There are no arrangements or understandings between Dr. Gutierrez-Ramos and any other person pursuant to which Dr. Gutierrez-Ramos was elected as a director.  Dr. Gutierrez-Ramos does not have any family relationships with any of the Company’s directors or executive officers, and he does not have a direct or indirect material interest in any transaction required to be disclosed pursuant to Item 404(a) of Regulation S-K.

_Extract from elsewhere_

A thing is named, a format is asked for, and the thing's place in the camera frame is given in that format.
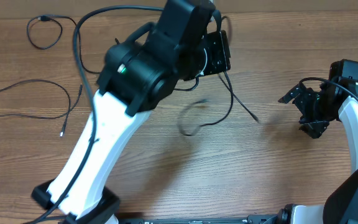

Dr. Gutierrez-Ramos will be compensated in accordance with the Company’s non-employee director compensation policy (the “Compensation Policy”), which was filed as Exhibit 10.18 to the Company’s Annual Report on Form 10-K for the year ended December 31, 2020 (File No. 001-38916) filed with the Securities and Exchange Commission (“SEC”) on March 11, 2021. Dr. Gutierrez-Ramos will receive annual cash compensation of $40,000 for his service as a director. Additionally, consistent with the Compensation Policy, on March 17, 2021, the Board granted Dr. Gutierrez-Ramos an option to purchase 32,000 ordinary shares, nominal value £0.01 per share, of the Company (the “Initial Grant”). The Initial Grant will vest in equal monthly installments over three years, subject to Dr. Gutierrez-Ramos’ continued service as a director through the applicable vesting dates.


In connection with his appointment to the Board, Dr. Gutierrez-Ramos has entered into the Company’s standard form of deed of indemnity, a copy of which was filed as Exhibit 10.1 to the Current Report on Form 8-K (File No. 001-38916) filed with the SEC on November 12, 2019.






Pursuant to the requirements of the Securities Exchange Act of 1934, the registrant has duly caused this report to be signed on its behalf by the undersigned hereunto duly authorized.